All lines in the data below carrying the string "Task" are to be located and copied.

□ □ □ □ □ □ □

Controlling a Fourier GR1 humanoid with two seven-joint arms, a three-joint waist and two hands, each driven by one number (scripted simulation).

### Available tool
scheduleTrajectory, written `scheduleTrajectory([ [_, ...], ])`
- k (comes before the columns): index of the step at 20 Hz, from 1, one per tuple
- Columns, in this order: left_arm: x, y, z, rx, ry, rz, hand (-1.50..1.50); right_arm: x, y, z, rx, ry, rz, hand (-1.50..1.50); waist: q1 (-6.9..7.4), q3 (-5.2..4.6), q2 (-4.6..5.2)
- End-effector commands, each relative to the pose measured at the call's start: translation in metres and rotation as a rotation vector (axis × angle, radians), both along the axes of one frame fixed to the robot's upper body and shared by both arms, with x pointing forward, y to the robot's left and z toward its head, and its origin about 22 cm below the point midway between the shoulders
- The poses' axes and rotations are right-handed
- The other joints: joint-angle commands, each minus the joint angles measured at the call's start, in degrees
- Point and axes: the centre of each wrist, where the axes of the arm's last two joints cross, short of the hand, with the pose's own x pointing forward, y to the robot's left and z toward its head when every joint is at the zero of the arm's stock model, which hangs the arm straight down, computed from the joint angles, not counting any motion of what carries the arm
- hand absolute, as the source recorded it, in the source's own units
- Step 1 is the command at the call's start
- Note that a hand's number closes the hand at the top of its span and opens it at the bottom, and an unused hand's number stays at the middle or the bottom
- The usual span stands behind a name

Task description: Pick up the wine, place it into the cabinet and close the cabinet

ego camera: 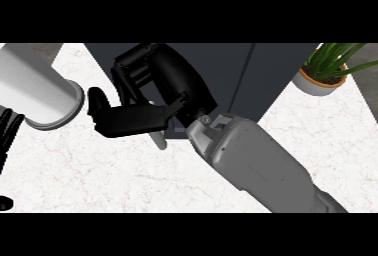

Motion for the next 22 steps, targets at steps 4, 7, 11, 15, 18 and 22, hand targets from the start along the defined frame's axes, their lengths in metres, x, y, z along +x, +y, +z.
scheduleTrajectory([
  [4, -0.001, -0.001, -0.014, -0.009, -0.003, 0.002, -1.5, 0.046, -0.025, -0.03, -0.028, 0.011, -0.072, 1.5, -0.25, 0.01, 0.08],
  [7, 0.008, -0.003, -0.003, -0.011, -0.002, -0.001, -1.5, 0.065, -0.042, -0.032, -0.048, -0.014, -0.068, 1.5, 0.0, 0.02, 0.19],
  [11, 0.002, -0.005, -0.002, -0.006, 0.017, 0.003, -1.5, 0.065, -0.039, -0.05, -0.072, -0.027, -0.076, 1.5, 0.11, 0.04, 0.08],
  [15, 0.007, -0.007, -0.008, -0.001, -0.009, -0.007, -1.5, 0.078, -0.047, -0.04, -0.094, -0.058, -0.106, 1.5, 0.09, -0.02, 0.27],
  [18, -0.001, -0.004, 0.003, -0.011, -0.005, -0.035, -1.5, 0.083, -0.059, -0.046, -0.071, -0.042, -0.141, 1.5, 0.8, 0.04, 0.13],
  [22, 0.022, -0.021, 0.01, -0.023, -0.012, -0.047, -1.5, 0.087, -0.058, -0.043, -0.069, -0.042, -0.113, 1.5, -0.21, 0.04, 0.32],
])
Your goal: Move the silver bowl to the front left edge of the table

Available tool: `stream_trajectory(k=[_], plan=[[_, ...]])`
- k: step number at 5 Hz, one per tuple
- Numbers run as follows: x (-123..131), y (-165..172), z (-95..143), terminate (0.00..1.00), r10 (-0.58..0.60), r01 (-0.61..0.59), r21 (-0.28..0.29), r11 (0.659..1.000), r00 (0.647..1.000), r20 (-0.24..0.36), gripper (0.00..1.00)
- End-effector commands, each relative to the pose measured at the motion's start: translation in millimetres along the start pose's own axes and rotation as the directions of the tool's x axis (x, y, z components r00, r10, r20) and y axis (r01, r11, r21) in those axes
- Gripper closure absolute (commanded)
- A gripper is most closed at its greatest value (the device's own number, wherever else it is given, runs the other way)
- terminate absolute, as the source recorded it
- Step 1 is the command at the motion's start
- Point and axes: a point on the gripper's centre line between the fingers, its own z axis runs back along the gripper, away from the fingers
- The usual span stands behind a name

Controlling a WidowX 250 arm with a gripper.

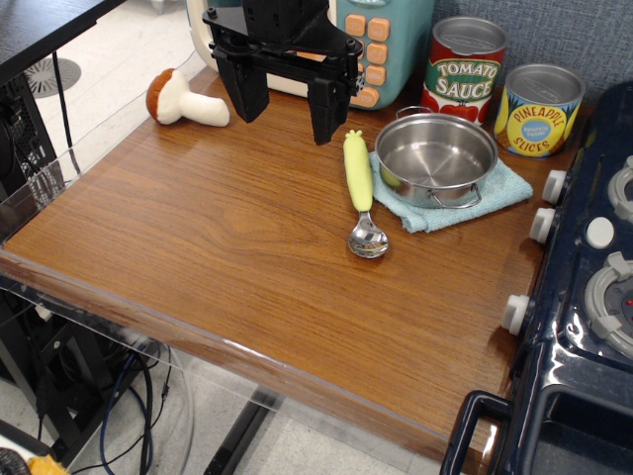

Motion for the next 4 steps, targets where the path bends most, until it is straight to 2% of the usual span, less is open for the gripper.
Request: stream_trajectory(k=[1,2,3,4], plan=[[0,0,0,0.00,0.000,0.000,0.000,1.000,1.000,0.000,0.00],[7,1,-30,0.00,0.158,-0.159,-0.012,0.987,0.984,-0.088,0.00],[18,0,-40,0.00,0.248,-0.247,0.023,0.969,0.966,-0.073,0.00],[38,-7,-52,0.00,0.246,-0.246,0.013,0.969,0.969,-0.028,0.00]])
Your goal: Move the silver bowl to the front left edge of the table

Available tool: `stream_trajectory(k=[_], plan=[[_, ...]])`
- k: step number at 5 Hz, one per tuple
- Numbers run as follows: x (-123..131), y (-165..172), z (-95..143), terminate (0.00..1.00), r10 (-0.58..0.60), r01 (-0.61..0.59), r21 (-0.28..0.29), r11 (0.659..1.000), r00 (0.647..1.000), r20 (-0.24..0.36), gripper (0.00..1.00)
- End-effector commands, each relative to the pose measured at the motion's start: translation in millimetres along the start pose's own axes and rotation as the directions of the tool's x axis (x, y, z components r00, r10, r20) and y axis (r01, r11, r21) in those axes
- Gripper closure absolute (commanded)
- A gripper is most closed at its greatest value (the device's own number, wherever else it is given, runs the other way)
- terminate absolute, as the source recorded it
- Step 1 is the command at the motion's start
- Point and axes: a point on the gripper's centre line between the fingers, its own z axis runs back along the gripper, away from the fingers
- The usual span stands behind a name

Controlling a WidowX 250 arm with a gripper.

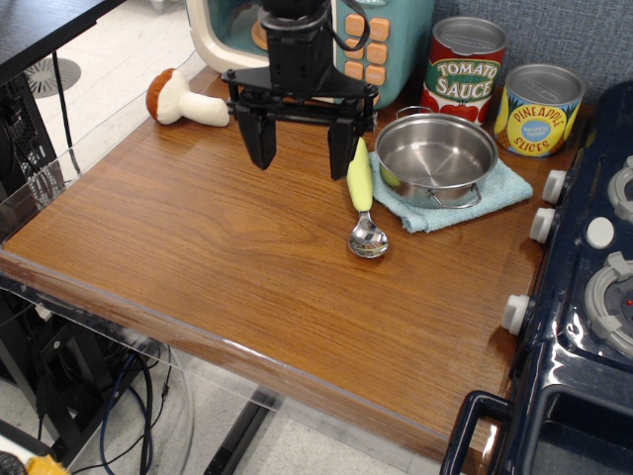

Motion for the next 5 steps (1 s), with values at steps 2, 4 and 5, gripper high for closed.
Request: stream_trajectory(k=[2,4,5], plan=[[51,-35,-4,0.00,0.059,-0.051,-0.052,0.997,0.983,0.171,0.00],[67,-48,-17,0.00,0.136,-0.131,-0.045,0.990,0.979,0.154,0.00],[71,-46,-28,0.00,0.153,-0.152,-0.017,0.988,0.978,0.143,0.00]])
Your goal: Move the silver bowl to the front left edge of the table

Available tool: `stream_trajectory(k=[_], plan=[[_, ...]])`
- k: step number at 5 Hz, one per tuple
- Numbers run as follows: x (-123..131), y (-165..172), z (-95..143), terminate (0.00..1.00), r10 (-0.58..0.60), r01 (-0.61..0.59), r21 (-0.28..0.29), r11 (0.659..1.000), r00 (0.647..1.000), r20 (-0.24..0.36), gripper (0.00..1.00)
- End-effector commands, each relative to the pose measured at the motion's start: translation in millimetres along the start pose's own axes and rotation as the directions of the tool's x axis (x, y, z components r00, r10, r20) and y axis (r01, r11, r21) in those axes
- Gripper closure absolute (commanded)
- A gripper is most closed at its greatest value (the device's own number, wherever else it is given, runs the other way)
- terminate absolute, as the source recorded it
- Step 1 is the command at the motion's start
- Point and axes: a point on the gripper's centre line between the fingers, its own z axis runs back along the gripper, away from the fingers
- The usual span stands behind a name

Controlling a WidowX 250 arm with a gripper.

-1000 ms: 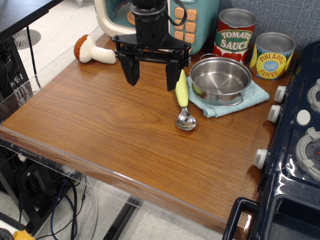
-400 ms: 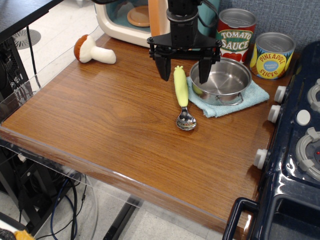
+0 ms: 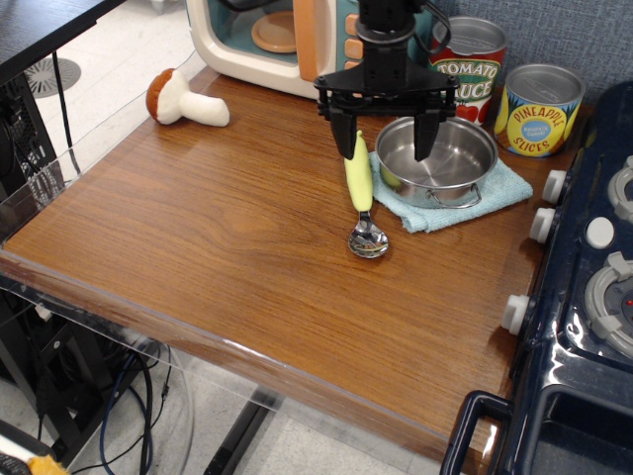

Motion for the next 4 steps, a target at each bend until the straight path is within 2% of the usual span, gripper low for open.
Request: stream_trajectory(k=[1,2,4], plan=[[18.8,-2.6,-6.0,0.00,0.015,-0.015,0.027,1.000,1.000,0.018,0.00],[22.5,-5.3,-11.9,0.00,0.011,-0.011,0.023,1.000,1.000,0.010,1.00],[21.5,-8.4,-15.2,0.00,0.007,-0.007,0.018,1.000,1.000,-0.001,1.00]])
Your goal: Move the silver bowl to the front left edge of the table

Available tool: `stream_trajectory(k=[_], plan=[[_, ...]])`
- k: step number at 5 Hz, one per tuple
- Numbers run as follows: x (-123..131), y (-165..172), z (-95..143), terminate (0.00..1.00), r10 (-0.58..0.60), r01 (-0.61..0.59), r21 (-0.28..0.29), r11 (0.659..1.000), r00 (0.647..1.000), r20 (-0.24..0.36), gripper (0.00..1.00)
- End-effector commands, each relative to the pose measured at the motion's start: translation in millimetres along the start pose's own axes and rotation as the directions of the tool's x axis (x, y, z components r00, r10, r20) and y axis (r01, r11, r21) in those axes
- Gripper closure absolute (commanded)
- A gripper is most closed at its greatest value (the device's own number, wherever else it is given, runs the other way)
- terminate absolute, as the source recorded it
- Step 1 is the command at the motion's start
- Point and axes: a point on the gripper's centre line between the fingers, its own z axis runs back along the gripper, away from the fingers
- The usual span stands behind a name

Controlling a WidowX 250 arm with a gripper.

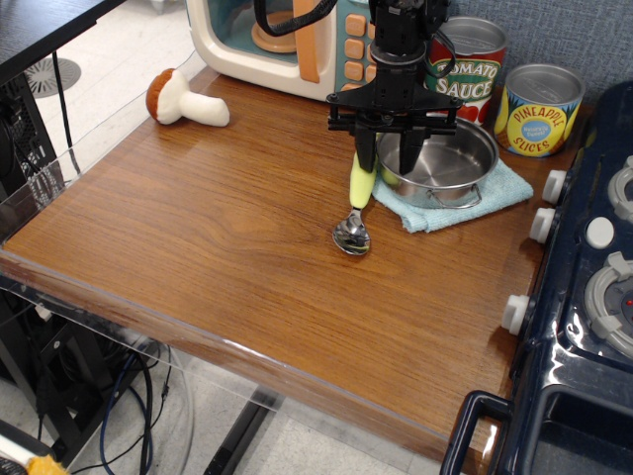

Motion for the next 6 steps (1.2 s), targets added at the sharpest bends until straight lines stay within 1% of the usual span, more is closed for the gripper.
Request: stream_trajectory(k=[1,2,3,4,5,6], plan=[[7,-5,17,0.00,-0.019,0.020,-0.026,0.999,0.999,0.036,1.00],[8,-4,26,0.00,-0.042,0.044,-0.045,0.998,0.998,0.043,1.00],[8,0,38,0.00,-0.064,0.066,-0.068,0.995,0.998,0.028,1.00],[7,7,55,0.00,-0.108,0.109,-0.122,0.986,0.994,0.016,1.00],[-2,25,85,0.00,-0.144,0.146,-0.171,0.974,0.989,0.023,1.00],[-8,64,110,0.00,-0.146,0.151,-0.189,0.970,0.988,0.042,1.00]])
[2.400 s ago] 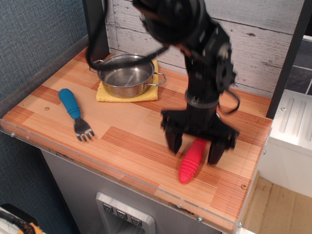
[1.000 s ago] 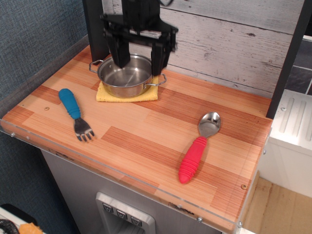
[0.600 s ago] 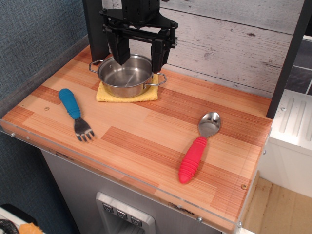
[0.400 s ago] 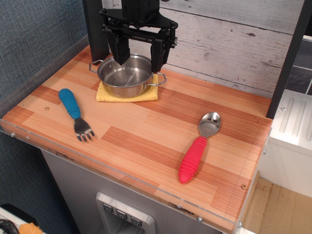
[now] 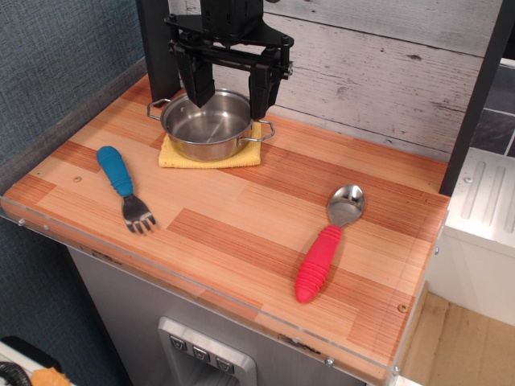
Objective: Moved red fork to right side of table
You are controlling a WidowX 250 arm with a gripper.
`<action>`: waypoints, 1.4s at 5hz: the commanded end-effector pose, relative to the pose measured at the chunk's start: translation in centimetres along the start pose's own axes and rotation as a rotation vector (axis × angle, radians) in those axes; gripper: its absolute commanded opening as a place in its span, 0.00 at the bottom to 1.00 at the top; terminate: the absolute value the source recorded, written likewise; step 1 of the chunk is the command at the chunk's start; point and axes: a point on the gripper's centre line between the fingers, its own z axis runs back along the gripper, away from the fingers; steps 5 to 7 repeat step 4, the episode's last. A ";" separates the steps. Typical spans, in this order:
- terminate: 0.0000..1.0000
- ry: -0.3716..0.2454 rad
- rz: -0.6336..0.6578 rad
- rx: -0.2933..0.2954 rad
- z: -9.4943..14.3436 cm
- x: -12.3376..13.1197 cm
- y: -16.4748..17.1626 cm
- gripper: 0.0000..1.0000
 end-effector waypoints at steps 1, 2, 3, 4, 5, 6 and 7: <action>0.00 -0.056 0.007 0.005 1.7 0.8 0.6 1.00; 0.00 -0.056 0.007 0.005 1.7 0.8 0.6 1.00; 0.00 -0.056 0.007 0.005 1.7 0.8 0.6 1.00; 1.00 -0.056 0.007 0.005 1.7 0.8 0.6 1.00; 1.00 -0.056 0.007 0.005 1.7 0.8 0.6 1.00; 1.00 -0.056 0.007 0.005 1.7 0.8 0.6 1.00; 1.00 -0.056 0.007 0.005 1.7 0.8 0.6 1.00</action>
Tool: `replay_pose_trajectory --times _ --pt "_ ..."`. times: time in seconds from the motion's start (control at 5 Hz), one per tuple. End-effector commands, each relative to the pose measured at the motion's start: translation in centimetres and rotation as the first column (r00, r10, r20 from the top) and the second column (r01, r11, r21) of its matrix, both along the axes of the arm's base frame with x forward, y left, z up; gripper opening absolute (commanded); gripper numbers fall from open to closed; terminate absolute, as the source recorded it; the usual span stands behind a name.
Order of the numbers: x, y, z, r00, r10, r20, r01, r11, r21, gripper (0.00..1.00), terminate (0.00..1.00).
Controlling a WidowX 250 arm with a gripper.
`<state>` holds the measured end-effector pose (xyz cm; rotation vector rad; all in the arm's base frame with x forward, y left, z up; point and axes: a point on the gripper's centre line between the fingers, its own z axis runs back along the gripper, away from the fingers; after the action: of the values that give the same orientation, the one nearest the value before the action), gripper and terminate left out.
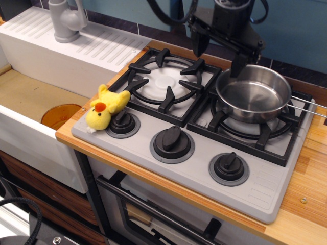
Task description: Put pan on stove and put stuffedduck in pan
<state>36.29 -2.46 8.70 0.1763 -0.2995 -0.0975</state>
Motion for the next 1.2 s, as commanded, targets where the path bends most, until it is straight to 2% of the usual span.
replay_pose_trajectory --times 0.0,0.4,0.6,0.8,1.0 --pt "0.7 -0.2 -0.3 0.997 -0.019 0.071 0.019 1.0 0.004 1.0 0.0" --pt "0.1 -0.7 -2.4 0.996 -0.022 0.092 0.024 1.0 -0.016 1.0 0.0" --pt "-0.1 -0.8 -2.6 0.995 -0.027 0.094 0.028 1.0 -0.012 1.0 0.0" --pt "0.3 -1.0 -2.7 0.996 -0.04 0.073 0.04 0.999 0.012 0.0 0.0" --pt "0.6 -0.9 -2.3 0.997 -0.051 0.066 0.051 0.999 0.003 0.0 0.0"
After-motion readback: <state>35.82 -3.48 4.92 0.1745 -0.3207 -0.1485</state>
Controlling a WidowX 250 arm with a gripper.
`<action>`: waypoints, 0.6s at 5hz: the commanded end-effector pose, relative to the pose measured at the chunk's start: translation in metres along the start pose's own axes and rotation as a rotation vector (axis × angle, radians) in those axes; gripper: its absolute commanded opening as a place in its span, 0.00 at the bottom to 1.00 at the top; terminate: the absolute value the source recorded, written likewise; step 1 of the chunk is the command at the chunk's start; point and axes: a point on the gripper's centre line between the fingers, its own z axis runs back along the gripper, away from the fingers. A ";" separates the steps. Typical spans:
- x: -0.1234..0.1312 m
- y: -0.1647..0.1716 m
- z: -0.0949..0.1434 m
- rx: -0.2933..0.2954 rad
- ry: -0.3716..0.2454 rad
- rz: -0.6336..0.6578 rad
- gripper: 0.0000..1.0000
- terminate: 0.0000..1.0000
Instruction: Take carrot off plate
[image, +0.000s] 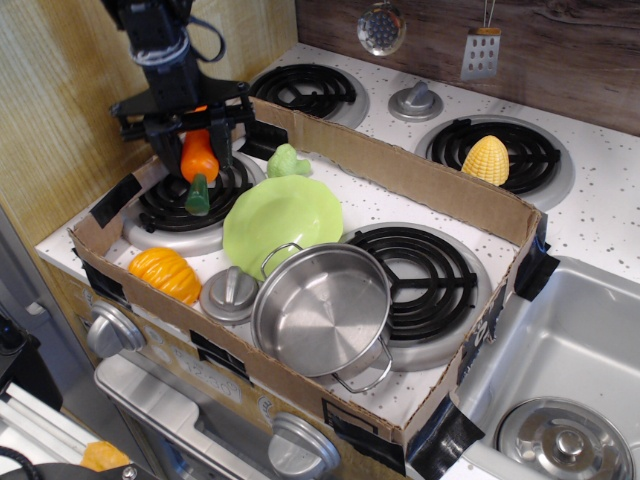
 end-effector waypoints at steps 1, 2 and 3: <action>0.001 0.008 -0.005 0.049 0.058 0.202 0.00 0.00; 0.000 0.009 -0.008 0.066 0.086 0.141 0.00 0.00; -0.003 0.015 -0.018 0.056 0.075 0.093 0.00 0.00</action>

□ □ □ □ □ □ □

Result of the exercise >>
Task description: Pick up the wine, place it into the cabinet and close the cabinet
Task description: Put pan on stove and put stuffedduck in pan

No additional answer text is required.